The Symphony Chorus has developed into a 120-voice orchestral ensemble that, in addition to its duties with the Kansas City Symphony, performs with the Kansas City Chamber Orchestra, the Kansas City Ballet, the Kansas City Civic Orchestra, the Philharmonia of Greater Kansas City, the Kansas City Puccini Festival and as part of the Kansas City Bach Cantata Series. As Kansas City’s unofficial chorus, the Symphony Chorus provides music for civic events such as the Lighting of the Mayor’s Christmas Tree at Crown Center every Thanksgiving.
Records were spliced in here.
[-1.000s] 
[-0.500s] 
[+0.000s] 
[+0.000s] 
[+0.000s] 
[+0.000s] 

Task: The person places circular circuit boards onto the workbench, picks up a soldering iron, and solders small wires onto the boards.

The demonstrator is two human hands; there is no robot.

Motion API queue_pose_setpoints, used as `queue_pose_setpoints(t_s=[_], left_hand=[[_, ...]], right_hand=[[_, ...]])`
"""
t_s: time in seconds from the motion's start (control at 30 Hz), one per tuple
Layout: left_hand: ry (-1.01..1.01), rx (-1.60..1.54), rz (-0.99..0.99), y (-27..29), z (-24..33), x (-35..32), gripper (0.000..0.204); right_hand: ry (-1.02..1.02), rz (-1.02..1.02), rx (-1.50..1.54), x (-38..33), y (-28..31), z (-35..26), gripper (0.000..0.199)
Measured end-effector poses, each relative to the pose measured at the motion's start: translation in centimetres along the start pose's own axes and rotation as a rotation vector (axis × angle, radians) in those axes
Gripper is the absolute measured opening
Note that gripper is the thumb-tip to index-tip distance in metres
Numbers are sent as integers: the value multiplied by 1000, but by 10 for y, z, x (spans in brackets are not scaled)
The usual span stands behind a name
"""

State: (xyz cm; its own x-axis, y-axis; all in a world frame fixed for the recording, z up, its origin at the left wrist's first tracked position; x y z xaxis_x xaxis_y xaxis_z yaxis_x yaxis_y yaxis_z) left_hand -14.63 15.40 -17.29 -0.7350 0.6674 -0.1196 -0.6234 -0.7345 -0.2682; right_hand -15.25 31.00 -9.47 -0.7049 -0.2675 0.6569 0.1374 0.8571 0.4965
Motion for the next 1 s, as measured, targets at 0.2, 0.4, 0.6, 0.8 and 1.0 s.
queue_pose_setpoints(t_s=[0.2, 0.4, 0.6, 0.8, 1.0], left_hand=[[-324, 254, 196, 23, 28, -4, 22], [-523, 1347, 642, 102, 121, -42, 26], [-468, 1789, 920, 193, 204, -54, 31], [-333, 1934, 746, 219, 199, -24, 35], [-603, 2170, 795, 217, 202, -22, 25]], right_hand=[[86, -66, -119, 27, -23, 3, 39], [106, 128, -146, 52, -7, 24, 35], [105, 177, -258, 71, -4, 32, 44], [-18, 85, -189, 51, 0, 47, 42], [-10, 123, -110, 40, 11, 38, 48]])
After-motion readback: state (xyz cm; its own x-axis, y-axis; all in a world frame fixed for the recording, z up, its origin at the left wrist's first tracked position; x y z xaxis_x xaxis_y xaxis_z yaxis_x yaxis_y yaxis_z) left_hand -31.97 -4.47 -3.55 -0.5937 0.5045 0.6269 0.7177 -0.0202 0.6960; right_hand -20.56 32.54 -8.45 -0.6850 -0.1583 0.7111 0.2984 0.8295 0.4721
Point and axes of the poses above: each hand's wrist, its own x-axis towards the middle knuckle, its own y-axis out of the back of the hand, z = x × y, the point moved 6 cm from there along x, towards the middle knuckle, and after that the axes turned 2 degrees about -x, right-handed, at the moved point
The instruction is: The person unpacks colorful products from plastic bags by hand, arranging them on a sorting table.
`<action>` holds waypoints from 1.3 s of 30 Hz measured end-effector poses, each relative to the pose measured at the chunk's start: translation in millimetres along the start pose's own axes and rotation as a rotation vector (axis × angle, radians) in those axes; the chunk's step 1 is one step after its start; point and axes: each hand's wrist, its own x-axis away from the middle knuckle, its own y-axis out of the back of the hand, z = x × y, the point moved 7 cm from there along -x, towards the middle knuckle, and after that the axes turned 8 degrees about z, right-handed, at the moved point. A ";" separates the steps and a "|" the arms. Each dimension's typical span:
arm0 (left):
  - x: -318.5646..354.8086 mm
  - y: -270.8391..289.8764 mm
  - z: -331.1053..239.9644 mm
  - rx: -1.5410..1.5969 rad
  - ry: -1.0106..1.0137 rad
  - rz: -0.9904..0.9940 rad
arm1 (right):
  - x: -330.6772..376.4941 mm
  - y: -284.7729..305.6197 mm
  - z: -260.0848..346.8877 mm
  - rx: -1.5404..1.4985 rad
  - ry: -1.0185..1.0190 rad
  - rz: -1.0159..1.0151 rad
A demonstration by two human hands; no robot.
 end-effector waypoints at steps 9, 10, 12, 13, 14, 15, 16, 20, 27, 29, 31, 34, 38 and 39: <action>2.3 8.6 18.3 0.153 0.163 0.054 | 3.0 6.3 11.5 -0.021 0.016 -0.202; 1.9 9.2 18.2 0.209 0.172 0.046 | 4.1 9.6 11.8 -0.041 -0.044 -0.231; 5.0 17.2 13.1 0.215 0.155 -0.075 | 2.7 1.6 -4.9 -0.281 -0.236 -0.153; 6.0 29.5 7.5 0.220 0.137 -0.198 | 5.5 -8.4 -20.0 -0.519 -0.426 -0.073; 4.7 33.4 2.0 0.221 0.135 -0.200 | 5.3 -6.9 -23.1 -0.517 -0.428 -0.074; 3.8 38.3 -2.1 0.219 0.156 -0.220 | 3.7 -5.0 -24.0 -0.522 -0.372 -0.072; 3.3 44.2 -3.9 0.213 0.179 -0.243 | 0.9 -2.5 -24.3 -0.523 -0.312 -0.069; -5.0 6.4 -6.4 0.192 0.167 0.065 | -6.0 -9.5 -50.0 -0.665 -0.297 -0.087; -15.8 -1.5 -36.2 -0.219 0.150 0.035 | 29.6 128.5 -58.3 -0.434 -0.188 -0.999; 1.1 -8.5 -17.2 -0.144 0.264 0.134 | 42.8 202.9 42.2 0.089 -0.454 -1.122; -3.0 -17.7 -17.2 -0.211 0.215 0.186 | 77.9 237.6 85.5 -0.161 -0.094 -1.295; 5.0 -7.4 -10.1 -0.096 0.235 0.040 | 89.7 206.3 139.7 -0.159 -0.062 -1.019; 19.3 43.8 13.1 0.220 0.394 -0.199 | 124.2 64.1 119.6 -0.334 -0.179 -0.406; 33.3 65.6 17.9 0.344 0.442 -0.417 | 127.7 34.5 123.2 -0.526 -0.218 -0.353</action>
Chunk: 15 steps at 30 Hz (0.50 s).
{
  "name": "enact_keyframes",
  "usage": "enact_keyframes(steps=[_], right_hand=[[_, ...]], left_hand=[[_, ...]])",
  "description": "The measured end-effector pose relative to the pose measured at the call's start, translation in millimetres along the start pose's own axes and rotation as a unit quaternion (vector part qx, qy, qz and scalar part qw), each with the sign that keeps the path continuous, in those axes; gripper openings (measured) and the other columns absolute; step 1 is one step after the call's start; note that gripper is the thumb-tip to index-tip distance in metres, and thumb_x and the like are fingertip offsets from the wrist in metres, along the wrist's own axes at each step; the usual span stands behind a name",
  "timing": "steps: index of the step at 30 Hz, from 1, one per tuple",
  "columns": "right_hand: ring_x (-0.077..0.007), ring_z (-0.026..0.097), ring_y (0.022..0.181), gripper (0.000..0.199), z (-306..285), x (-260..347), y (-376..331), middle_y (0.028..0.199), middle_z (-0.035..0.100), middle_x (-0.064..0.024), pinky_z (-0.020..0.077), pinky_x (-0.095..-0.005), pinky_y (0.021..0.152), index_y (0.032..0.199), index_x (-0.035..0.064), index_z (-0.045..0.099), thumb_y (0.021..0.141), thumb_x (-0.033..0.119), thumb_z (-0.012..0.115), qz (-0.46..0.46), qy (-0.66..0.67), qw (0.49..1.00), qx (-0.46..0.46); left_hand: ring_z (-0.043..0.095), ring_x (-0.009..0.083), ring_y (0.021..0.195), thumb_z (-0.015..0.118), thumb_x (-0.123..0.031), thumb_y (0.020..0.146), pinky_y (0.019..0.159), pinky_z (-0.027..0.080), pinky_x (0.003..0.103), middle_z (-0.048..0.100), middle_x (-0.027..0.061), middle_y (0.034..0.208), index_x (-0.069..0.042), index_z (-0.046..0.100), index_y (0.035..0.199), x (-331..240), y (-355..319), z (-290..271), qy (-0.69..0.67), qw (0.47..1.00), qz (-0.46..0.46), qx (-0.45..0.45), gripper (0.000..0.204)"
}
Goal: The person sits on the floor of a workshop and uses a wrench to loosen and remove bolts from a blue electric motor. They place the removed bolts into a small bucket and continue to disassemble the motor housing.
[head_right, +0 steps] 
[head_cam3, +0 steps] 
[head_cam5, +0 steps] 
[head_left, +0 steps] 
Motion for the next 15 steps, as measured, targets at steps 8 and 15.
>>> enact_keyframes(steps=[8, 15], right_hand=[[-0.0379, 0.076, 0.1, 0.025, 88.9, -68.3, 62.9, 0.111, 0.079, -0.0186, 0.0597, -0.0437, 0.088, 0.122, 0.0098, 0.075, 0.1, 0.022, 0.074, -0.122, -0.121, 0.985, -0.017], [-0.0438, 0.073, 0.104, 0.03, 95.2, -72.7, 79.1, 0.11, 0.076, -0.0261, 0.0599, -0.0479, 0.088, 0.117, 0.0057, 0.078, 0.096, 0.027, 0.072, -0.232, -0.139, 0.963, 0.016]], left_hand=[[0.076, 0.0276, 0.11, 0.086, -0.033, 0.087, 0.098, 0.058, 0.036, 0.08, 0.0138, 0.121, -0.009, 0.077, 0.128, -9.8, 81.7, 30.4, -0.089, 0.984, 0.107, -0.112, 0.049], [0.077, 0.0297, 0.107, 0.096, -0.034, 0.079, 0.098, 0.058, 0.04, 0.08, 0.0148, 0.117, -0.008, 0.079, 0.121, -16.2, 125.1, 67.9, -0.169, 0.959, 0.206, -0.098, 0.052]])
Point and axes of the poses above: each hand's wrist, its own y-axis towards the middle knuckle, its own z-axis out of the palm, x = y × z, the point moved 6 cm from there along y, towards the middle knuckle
Every Symphony Chorus member is a volunteer from the region’s musical community, selected by rigorous auditions, with some coming many miles for the weekly rehearsals. Most of the choral artists bring extensive music education and experience as performers and teachers, and are engaged throughout the region as soloists and conductors.
Each time the Symphony Chorus appears on the Kansas City Symphony concert series, the singers each invest approximately 33 hours of rehearsal and performance time, representing in the aggregate 3,960 hours of professional-level music making. If assigned an appropriate hourly rate, this is a potential gift of almost $120,000 to the Kansas City Symphony for each set of concerts.
World Premiers and Concert Tours:
The Chorus is preparing for the 2008 summer concert tour which will include a performance as part of the Lucerne Fesitval, Lucerne Switzerland and a variety of locations in Italy.
The Kansas City Symphony Chorus mos recently performed Bruckner’s Mass in E Minor as part of their 2006 Summer Concert Tour where they were featured performers in the Carnegie Hall series.
During the 2004-5 season, the Kansas City Symphony Chorus joined with the Kansas City Symphony for the world premier of American composer Robert Kapilow’s tribute to Lewis and Clark, Summer Sun, Winter Moon.
The Kansas City Symphony Chorus appeared with the Kansas City Civic Orchestra in Queen, the October 2004 North American premier of a symphonic work based on the music of Queen.
In 2004 the Symphony Chorus made four performance stops in the Brazilian cities of Rio de Janeiro, Manaus, Ouro Preto and Belo Horizante. Highlights of the tour included well received full-house programs in Rio de Janeiro, Belo Horizante and Manaus. In the eighteenth-century city of Ouro Preto, the Chorus’s concert was heard in the oldest theatre in the Americas, built in 1770.
The Kansas City Symphony Chorus has also represented Kansas City in additional numerous concert tours, including performances in New York City, Boston and the Berkshires, Germany, Austria and Switzerland, and Mexico City where the chorus performed with the Mexico City Symphony.